Social Media and e-Community Analysis
Facebook, Twitter, LinkedIn, etc. are popular social media. Today, they are widely used for sharing opinions on different targets, e.g. services, products, politics etc. Social media is becoming an indispensable way of communication in our daily life. Different from traditional communication, social media provides a platform where people are connected together to form e-communities. Hence, social media brings significant advances to our understanding of social behaviors, and the study of social media is of great importance in sociology, biology, and computer science. The core element in social media is the notion of e-community, which serves the roles of an information generator and propagator, as well as a relationship manager. There is, therefore, a growing research interest in understanding e-communities, which is the target of our research team.

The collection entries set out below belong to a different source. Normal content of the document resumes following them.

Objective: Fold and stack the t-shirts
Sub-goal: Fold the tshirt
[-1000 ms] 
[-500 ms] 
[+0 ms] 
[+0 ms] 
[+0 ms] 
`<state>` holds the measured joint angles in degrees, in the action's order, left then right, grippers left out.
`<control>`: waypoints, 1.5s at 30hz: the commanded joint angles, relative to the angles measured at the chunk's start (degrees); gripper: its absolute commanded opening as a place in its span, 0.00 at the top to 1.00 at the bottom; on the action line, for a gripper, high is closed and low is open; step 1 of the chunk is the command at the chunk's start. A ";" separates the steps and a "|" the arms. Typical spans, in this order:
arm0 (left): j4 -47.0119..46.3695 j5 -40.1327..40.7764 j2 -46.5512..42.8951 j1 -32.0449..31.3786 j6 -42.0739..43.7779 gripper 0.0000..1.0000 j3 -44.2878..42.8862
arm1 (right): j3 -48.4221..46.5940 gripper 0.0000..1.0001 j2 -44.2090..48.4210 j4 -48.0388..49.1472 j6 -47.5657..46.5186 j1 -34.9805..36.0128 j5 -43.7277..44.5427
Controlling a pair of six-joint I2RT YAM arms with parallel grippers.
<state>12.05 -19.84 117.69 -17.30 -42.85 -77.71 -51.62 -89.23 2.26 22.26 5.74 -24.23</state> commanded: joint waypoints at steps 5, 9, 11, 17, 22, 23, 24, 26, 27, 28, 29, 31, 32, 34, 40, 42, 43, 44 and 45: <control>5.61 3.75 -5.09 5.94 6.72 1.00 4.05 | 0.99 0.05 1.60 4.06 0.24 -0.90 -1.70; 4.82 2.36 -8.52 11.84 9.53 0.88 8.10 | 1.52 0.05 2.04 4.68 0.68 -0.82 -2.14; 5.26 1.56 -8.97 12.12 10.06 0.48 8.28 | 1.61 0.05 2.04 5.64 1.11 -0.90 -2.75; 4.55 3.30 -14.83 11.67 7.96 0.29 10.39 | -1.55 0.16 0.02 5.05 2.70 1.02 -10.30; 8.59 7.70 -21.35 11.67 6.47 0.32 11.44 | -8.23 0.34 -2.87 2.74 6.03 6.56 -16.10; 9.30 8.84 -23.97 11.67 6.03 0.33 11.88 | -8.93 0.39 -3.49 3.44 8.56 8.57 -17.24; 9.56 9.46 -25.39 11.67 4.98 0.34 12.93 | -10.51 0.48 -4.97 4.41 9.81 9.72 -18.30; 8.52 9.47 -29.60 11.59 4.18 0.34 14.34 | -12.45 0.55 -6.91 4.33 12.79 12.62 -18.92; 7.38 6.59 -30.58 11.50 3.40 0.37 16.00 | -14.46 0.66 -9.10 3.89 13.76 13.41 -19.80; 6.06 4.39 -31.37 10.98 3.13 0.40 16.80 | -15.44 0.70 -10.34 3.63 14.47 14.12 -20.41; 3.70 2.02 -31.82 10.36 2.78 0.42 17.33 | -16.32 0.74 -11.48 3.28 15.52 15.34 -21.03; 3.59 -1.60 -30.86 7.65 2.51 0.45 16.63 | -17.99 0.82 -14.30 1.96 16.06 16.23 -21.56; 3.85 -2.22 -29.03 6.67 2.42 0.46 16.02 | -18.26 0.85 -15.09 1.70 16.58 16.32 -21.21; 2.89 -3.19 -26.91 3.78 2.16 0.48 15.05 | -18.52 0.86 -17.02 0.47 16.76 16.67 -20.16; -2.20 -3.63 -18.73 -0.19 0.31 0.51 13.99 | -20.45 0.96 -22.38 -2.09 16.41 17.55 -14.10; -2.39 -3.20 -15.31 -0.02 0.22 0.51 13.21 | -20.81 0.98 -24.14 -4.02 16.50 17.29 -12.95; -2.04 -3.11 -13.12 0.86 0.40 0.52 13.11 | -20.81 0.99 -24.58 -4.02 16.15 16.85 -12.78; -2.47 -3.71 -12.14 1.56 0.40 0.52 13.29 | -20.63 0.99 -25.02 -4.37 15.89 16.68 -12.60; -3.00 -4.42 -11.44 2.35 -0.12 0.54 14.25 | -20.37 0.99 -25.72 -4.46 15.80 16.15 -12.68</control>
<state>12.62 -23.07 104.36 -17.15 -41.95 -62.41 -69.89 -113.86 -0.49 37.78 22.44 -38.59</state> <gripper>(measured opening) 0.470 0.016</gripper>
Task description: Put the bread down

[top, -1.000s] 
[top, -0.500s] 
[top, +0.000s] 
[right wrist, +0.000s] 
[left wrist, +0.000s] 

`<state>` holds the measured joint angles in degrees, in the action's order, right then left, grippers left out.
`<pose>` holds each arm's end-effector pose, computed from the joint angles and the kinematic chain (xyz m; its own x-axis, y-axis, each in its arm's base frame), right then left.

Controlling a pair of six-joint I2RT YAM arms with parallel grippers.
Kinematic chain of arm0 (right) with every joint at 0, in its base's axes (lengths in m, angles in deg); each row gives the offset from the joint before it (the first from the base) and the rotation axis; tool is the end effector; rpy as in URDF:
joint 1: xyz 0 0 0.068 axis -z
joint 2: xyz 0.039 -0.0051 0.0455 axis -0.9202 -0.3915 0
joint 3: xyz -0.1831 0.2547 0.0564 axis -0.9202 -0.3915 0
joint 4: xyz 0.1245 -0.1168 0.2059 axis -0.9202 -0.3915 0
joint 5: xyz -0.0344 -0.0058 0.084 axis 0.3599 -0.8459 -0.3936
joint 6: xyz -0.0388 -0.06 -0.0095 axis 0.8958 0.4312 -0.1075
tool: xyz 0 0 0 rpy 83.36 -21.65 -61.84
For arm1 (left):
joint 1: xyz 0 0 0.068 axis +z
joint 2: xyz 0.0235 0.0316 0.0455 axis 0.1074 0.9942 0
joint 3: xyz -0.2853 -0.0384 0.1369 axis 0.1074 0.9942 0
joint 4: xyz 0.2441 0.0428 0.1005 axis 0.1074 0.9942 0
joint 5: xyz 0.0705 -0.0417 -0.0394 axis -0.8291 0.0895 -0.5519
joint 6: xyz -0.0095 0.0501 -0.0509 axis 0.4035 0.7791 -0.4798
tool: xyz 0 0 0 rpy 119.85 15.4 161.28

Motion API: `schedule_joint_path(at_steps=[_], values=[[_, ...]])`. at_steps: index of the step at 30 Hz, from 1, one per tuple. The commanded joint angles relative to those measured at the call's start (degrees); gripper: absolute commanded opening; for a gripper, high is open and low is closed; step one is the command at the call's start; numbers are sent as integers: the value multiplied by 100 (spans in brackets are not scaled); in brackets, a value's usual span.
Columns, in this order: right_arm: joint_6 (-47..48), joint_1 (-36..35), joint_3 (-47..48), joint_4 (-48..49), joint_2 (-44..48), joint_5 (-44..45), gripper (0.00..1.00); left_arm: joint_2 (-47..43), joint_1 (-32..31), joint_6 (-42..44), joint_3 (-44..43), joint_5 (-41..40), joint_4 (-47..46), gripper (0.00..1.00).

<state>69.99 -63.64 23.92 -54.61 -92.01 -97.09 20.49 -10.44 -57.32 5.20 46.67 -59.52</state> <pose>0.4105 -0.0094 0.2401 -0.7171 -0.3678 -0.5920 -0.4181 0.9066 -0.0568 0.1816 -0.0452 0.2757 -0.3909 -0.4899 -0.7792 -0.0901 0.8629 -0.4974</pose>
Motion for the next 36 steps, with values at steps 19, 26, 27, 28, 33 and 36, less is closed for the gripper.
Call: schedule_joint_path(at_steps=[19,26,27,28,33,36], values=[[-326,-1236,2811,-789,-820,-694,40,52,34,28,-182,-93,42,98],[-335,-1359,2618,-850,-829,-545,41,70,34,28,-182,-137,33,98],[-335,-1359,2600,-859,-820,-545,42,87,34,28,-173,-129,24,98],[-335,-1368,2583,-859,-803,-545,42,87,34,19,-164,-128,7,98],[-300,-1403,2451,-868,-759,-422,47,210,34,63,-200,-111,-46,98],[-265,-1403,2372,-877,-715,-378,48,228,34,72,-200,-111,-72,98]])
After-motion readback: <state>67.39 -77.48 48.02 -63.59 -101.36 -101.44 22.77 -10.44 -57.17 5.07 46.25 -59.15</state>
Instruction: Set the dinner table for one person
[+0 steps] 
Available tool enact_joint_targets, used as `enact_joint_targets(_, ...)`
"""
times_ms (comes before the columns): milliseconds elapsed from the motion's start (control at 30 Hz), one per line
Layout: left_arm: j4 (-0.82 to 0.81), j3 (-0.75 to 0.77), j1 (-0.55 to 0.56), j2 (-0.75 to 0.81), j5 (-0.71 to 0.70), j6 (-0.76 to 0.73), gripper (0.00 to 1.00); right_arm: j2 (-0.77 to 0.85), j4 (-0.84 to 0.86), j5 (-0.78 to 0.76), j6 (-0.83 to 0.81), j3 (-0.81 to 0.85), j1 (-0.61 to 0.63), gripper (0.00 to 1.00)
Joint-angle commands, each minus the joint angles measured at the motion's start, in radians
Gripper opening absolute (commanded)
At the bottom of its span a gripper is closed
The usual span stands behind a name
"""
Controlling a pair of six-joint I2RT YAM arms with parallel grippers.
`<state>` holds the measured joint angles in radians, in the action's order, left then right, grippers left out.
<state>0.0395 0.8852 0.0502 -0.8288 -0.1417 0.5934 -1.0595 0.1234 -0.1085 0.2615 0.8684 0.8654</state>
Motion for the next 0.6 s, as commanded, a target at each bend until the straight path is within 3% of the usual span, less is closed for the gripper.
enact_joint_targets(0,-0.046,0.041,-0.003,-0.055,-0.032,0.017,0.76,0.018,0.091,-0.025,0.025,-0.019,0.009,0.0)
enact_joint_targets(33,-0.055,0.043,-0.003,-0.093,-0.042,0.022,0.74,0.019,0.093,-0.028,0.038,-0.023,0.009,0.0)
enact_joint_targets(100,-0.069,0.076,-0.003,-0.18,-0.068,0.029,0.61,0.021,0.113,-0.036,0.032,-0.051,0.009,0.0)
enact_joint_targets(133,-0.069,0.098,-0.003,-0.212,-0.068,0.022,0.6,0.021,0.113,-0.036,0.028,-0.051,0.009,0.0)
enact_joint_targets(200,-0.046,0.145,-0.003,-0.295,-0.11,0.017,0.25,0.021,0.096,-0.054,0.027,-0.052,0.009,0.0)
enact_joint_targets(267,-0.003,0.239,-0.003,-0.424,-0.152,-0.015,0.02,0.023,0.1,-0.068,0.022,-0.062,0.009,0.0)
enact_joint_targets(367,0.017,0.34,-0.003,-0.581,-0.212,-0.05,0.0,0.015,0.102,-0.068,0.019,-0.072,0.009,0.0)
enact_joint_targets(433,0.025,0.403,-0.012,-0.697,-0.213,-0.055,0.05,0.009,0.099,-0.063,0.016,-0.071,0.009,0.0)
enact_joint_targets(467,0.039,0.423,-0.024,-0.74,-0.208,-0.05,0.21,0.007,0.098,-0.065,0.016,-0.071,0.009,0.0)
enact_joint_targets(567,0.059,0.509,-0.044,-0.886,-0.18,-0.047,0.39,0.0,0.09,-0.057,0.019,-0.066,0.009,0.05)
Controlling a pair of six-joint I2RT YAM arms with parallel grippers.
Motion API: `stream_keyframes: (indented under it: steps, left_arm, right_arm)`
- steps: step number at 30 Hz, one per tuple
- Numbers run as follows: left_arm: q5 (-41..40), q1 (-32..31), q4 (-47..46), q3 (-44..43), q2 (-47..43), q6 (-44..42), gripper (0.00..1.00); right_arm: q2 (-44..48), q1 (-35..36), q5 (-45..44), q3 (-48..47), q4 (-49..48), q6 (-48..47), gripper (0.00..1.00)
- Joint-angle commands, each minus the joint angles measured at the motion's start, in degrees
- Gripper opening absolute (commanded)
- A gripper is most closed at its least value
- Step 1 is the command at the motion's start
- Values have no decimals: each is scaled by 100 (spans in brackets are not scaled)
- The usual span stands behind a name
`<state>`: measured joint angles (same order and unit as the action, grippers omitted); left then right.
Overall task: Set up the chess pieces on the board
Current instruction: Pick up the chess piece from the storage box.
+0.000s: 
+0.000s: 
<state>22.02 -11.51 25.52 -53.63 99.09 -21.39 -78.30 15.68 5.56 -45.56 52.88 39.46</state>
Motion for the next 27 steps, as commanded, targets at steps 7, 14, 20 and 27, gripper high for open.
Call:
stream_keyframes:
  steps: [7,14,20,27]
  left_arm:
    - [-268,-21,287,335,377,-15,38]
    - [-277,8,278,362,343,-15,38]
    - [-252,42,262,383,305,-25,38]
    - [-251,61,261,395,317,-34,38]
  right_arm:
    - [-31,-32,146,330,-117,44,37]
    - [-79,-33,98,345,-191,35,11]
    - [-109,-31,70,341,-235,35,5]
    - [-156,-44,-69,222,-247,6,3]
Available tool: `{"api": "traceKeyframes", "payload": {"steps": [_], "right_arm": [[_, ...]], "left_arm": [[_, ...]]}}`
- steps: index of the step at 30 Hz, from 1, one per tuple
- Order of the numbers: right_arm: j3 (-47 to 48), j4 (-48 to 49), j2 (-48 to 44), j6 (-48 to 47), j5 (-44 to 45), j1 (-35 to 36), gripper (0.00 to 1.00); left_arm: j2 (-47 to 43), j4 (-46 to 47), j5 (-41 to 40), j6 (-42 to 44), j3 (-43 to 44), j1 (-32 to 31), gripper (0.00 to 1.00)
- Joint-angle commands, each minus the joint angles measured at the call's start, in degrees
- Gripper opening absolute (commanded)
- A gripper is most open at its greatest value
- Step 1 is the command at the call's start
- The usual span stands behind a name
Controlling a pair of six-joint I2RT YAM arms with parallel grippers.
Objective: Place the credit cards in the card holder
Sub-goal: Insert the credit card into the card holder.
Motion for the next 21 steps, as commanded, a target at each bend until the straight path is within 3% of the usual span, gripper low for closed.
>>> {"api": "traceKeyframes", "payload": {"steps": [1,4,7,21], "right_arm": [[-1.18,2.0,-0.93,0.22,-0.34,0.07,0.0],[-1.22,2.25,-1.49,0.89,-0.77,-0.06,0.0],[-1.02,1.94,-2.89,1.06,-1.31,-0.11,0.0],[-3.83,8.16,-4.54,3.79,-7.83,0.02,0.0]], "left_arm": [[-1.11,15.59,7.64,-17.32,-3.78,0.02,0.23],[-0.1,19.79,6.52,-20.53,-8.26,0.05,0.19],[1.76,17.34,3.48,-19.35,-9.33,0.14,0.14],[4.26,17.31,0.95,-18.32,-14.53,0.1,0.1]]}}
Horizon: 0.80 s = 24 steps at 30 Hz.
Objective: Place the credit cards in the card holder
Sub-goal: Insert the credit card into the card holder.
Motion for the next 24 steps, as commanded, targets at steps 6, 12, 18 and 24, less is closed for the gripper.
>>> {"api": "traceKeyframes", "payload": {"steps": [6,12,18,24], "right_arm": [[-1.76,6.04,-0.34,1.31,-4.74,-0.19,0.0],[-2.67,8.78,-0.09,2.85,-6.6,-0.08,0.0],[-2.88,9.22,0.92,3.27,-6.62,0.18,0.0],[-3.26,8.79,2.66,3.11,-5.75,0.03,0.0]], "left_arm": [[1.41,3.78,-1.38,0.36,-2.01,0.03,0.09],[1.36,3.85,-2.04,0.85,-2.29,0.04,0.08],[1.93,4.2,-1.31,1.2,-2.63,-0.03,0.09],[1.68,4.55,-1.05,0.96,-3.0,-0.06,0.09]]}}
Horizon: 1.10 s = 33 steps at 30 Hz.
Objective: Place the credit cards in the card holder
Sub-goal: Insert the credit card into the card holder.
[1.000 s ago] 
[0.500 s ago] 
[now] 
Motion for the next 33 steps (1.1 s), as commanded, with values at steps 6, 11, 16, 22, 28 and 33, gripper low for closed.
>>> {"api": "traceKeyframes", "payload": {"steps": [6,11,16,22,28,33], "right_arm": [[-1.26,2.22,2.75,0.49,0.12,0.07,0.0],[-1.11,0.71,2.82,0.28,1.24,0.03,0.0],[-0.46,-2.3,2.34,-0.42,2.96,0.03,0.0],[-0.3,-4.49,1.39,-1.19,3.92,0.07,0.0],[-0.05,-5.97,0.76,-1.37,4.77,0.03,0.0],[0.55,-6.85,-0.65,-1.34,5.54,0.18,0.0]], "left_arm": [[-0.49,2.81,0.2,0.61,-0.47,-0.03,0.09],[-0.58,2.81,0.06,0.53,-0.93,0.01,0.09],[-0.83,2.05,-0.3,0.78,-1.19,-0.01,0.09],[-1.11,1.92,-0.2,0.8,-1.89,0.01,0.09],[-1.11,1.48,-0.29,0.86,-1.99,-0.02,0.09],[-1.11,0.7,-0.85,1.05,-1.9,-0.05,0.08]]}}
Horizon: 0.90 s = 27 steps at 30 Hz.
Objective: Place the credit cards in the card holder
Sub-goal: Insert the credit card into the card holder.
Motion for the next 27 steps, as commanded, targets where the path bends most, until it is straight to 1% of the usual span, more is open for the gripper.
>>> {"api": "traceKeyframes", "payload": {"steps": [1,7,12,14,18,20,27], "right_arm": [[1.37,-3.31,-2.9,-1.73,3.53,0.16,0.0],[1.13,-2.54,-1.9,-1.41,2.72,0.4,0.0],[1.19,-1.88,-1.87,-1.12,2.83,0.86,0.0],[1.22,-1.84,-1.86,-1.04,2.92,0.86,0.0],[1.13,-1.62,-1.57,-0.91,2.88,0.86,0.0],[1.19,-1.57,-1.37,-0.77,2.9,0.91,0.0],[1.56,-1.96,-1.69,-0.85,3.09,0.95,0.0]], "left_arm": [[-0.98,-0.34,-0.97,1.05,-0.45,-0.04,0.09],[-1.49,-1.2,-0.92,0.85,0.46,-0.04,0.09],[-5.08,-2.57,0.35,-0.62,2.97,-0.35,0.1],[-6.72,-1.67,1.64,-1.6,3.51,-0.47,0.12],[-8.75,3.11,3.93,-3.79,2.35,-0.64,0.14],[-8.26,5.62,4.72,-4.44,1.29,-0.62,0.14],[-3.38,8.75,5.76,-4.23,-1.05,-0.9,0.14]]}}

Temporal Information Extraction and Processing
Temporal information carries information about changes and time of the changes. It is regarded as an equally, if not more, important piece of information in applications like extracting and tracking information over time or planning and evaluating activities. The conventional information systems may maintain and manipulate the occurrence time of events, but they may not be able to handle users’ queries concerning how an event relates to another in time. In this project, we investigate techniques in natural language processing for extracting temporal information from a document and, based on the extracted information, develop techniques in temporal logic inference.